Strategies for Structural Support

  • ​Self-care structurally embedded into the clinic

    • Regular check-ins with supervisory clinic staff

    • Organized opportunities for debrief (e.g., post-appointment chats)

    • Unorganized opportunities for debrief (e.g., social events)

    • Caps on client work to encourage time off

    • Standardizing practices that protect boundaries around consultant's time

  • Physical safety

    • Secure, safe place to conduct in-person appointments

    • Dedicated communication lines for any communication with clients

    • Use of pseudonyms in client appointments, if desired, and respect for those pseudonyms.

  • Supplementary Training

    • Continued education, e.g. seminars, guest speakers, resources for other trainings, refreshers on existing topics

    • In-appointment resources, such as step-by-step guides, etc.

  • Accountability (for the consultant and clinic)

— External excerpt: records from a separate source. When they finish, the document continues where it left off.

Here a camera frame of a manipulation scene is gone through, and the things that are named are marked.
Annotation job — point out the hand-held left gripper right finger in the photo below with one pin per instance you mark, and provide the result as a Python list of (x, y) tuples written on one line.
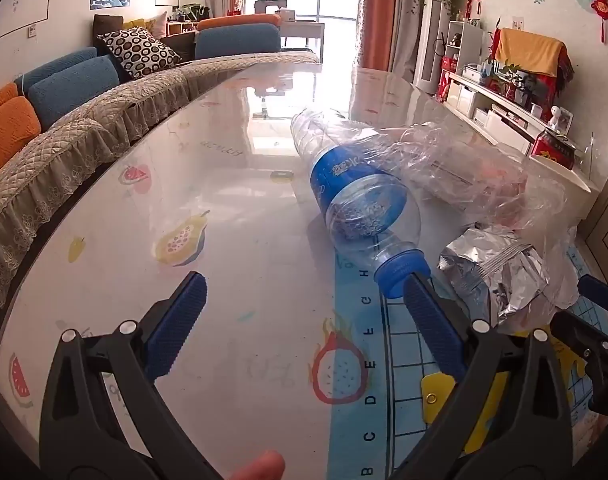
[(431, 320)]

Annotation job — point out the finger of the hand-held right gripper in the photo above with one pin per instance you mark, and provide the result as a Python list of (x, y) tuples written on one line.
[(578, 332), (598, 291)]

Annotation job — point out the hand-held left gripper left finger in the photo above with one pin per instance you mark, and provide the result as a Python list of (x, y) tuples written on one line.
[(179, 320)]

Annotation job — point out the silver foil packet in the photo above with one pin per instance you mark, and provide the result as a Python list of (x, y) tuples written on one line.
[(493, 270)]

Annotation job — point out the clear plastic bag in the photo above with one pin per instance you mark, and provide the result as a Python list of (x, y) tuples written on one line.
[(458, 170)]

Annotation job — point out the clear plastic bottle blue label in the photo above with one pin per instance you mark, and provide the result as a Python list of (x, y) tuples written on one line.
[(344, 170)]

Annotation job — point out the person's left hand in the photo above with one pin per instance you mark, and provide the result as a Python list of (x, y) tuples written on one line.
[(259, 467)]

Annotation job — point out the yellow paper crown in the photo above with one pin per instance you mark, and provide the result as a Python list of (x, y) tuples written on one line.
[(436, 400)]

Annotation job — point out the blue grid play mat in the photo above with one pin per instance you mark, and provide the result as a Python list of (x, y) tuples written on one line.
[(354, 385)]

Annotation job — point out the fruit print table cover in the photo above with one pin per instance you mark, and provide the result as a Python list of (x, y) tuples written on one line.
[(209, 185)]

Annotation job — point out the red gift box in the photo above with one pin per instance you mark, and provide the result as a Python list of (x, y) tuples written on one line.
[(553, 150)]

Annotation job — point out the white robot figurine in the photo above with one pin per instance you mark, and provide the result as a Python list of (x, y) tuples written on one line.
[(554, 116)]

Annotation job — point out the white tv cabinet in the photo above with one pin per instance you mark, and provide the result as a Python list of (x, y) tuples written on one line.
[(498, 120)]

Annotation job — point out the potted green plant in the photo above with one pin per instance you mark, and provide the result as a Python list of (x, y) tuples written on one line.
[(513, 77)]

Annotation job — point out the blue sofa cushion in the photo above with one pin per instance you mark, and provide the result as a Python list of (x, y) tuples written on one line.
[(236, 42), (54, 67), (74, 92)]

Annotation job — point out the yellow cloth with red fringe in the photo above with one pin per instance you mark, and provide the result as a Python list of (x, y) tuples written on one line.
[(528, 50)]

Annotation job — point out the orange sofa cushion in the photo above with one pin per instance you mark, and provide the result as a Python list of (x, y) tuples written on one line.
[(6, 135), (239, 21)]

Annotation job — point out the black white circle pillow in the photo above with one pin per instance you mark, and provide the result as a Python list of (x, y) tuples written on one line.
[(139, 52)]

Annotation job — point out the dark brown pillow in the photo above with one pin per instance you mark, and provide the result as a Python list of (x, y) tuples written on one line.
[(179, 47)]

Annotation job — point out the white standing air conditioner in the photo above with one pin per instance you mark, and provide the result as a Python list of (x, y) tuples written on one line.
[(431, 45)]

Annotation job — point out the white open shelf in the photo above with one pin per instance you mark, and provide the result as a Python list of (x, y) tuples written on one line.
[(461, 40)]

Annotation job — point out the wooden shelf with plants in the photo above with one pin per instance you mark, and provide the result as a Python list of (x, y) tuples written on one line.
[(184, 22)]

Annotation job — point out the grey patterned curtain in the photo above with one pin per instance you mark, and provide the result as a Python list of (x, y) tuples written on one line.
[(406, 20)]

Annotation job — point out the white desk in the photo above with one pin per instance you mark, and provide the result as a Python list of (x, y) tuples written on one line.
[(304, 27)]

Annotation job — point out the sewing machine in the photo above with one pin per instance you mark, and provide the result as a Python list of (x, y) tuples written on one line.
[(271, 6)]

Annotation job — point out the white photo frame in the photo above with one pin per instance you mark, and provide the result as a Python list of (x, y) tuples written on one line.
[(566, 122)]

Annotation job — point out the white wall socket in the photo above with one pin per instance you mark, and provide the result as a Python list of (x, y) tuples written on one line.
[(518, 22)]

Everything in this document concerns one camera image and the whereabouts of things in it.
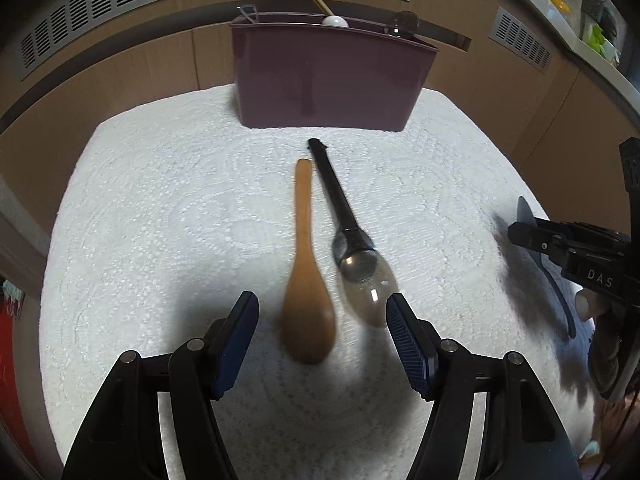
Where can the wooden kitchen cabinet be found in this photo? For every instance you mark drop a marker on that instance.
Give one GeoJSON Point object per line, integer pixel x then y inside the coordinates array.
{"type": "Point", "coordinates": [125, 70]}

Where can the red floor mat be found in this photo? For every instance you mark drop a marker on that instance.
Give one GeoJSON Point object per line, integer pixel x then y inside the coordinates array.
{"type": "Point", "coordinates": [10, 370]}

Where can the small grey vent grille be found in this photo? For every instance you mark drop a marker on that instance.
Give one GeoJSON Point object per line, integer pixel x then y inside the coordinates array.
{"type": "Point", "coordinates": [521, 39]}

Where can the person's right hand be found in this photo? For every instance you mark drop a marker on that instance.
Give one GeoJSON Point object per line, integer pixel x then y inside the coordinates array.
{"type": "Point", "coordinates": [588, 304]}

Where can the blue-grey plastic spoon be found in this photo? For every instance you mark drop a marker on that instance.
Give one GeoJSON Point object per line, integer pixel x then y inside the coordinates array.
{"type": "Point", "coordinates": [560, 294]}

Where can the purple plastic utensil container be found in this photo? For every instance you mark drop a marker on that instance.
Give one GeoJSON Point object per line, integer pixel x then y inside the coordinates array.
{"type": "Point", "coordinates": [330, 75]}

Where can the green packet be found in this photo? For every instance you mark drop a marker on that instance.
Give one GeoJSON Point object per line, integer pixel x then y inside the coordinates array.
{"type": "Point", "coordinates": [600, 40]}

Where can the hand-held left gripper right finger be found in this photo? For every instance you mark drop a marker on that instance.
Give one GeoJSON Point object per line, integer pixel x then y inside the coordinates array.
{"type": "Point", "coordinates": [406, 342]}

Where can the dark spoon with white ball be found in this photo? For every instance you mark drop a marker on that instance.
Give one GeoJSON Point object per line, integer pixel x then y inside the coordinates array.
{"type": "Point", "coordinates": [334, 21]}

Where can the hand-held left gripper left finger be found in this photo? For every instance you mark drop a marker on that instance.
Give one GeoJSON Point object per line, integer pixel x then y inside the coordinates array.
{"type": "Point", "coordinates": [239, 342]}

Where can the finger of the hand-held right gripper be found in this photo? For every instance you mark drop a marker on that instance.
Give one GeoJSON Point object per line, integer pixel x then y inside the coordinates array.
{"type": "Point", "coordinates": [535, 240]}

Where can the yellow-lidded jar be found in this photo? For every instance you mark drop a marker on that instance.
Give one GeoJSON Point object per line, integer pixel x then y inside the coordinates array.
{"type": "Point", "coordinates": [560, 5]}

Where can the pale patterned slippers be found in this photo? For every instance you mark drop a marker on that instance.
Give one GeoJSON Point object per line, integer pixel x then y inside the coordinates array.
{"type": "Point", "coordinates": [12, 300]}

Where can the brown wooden spoon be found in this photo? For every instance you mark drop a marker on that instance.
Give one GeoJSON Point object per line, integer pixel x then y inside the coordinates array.
{"type": "Point", "coordinates": [307, 320]}

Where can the speckled stone countertop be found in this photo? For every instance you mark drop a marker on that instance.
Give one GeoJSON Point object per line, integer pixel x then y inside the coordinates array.
{"type": "Point", "coordinates": [570, 25]}

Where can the white textured tablecloth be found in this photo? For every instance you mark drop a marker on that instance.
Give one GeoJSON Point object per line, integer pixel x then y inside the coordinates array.
{"type": "Point", "coordinates": [175, 240]}

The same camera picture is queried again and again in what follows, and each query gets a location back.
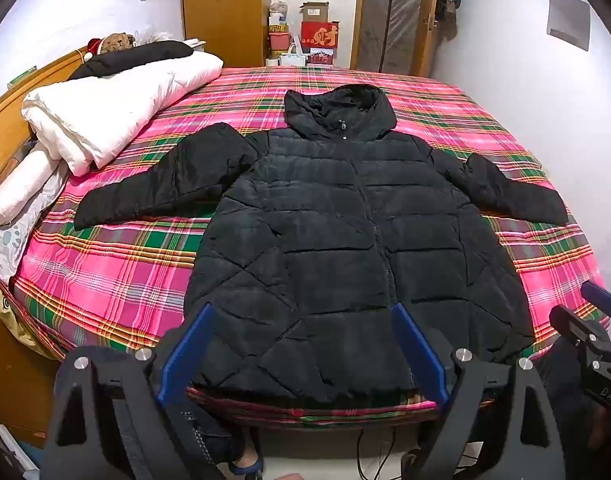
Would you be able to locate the red box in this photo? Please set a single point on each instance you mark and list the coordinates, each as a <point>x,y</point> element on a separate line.
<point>319,37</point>

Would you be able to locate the white duvet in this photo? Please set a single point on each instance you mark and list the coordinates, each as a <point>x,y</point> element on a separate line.
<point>110,105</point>

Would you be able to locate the blue slipper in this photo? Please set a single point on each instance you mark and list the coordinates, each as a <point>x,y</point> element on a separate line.
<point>245,465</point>

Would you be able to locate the wooden wardrobe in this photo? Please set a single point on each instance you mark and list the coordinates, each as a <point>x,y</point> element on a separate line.
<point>225,10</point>

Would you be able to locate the pink box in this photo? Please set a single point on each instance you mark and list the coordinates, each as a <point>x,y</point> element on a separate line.
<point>279,41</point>

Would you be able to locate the wooden frame with grey cover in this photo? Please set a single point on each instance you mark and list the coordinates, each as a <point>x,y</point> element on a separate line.
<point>395,15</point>

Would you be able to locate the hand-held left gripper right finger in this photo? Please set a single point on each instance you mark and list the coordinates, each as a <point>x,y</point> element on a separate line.
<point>418,360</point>

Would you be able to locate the brown plush toy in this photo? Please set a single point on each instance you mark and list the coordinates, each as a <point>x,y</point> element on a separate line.
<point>116,42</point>

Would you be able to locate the pink plaid bed sheet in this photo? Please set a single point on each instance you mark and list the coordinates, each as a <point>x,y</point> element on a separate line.
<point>110,280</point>

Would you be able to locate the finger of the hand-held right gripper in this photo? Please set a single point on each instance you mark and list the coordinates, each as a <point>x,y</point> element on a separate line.
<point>598,297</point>
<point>578,327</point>

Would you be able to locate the white pillow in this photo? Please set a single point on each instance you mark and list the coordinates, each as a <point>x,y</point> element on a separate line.
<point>20,185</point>

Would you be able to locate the black puffer jacket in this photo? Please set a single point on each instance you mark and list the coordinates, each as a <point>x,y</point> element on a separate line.
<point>335,235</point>

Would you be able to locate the person's dark trousers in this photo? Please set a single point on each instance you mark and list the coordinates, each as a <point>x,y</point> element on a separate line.
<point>560,395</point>

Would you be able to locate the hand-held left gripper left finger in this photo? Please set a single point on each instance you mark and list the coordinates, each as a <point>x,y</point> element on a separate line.
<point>185,355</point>

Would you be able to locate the cardboard box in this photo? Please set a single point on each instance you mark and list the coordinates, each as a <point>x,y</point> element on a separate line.
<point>314,11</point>

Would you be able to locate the white bag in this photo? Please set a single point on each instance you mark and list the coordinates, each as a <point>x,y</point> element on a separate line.
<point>293,57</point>

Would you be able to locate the hanging bag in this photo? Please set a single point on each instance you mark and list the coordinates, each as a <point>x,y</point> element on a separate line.
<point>448,7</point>

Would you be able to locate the paw print blanket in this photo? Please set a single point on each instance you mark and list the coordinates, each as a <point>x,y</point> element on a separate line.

    • Individualized feedback

    • Transparency about clinic operations

    • Opportunities to provide anonymous critical feedback 

    • Encouraging at least two consultants per appointment, if possible

    • Tracking active client consultations

We also recommend delivering support via multiple modalities and providing alternative ways for technology consultants to participate in clinic meetings and events. This is especially important if technology consultants are volunteers (and hence have other professional commitments) and/or are geographically distributed. Useful mechanisms we have used to help technology consultants balance volunteer obligations with their other time commitements include:

  • Writing down and documenting policies in an easily accessible format (CETA maintains a technology consultant handbook for this purpose)

  • Recording trainings for those who cannot attend 

  • Embedding links to procedural checklists  (e.g. links to training documents embedded into case management software) 

  • Providing extra reminders of procedures and best practices

  • Providing alternatives for those who cannot make activities (e.g., CETA sends out a newsletter for those who can't make team meetings)

Leaving the Technology Abuse Clinic

It is natural for technology consultants to eventually stop working with the technology abuse clinic. Indeed, IPV advocacy organizations commonly experience relatively high rates of staff turnover. Attrition may also be relatively high if technology consultants are donating their time as unpaid volunteers. 

 

We recommend that technology abuse clinics build in processes that enable the graceful exit of technology consultants from the clinic. This may include creating and communicating to technology consultants the process for resigning from the clinic (e.g., who they should notify and any required notice period). Clinic leadership will need to reassign any active client cases the departing consultant is working on and inform any affected clinic staff (e.g., Technology Staff Manager). If possible and appropriate, we also suggest creating mechanisms that celebrate the contributions of departing team members, thanking them for their service, and providing others with opportunities to show their appreciation and gratitude for the consultant’s work. 

 

Finally, we note that the rate of attrition of technology consultants (and the number of clients requiring service) will impact how often the technology abuse clinic will need to recruit and train new cohorts of technology consultants. For example, over the last few years, CETA has recruited and trained a new cohort of technology consultants annually, while the TECC Clinic experienced a gap in training new technology consultants during the COVID-19 pandemic, but has since resumed.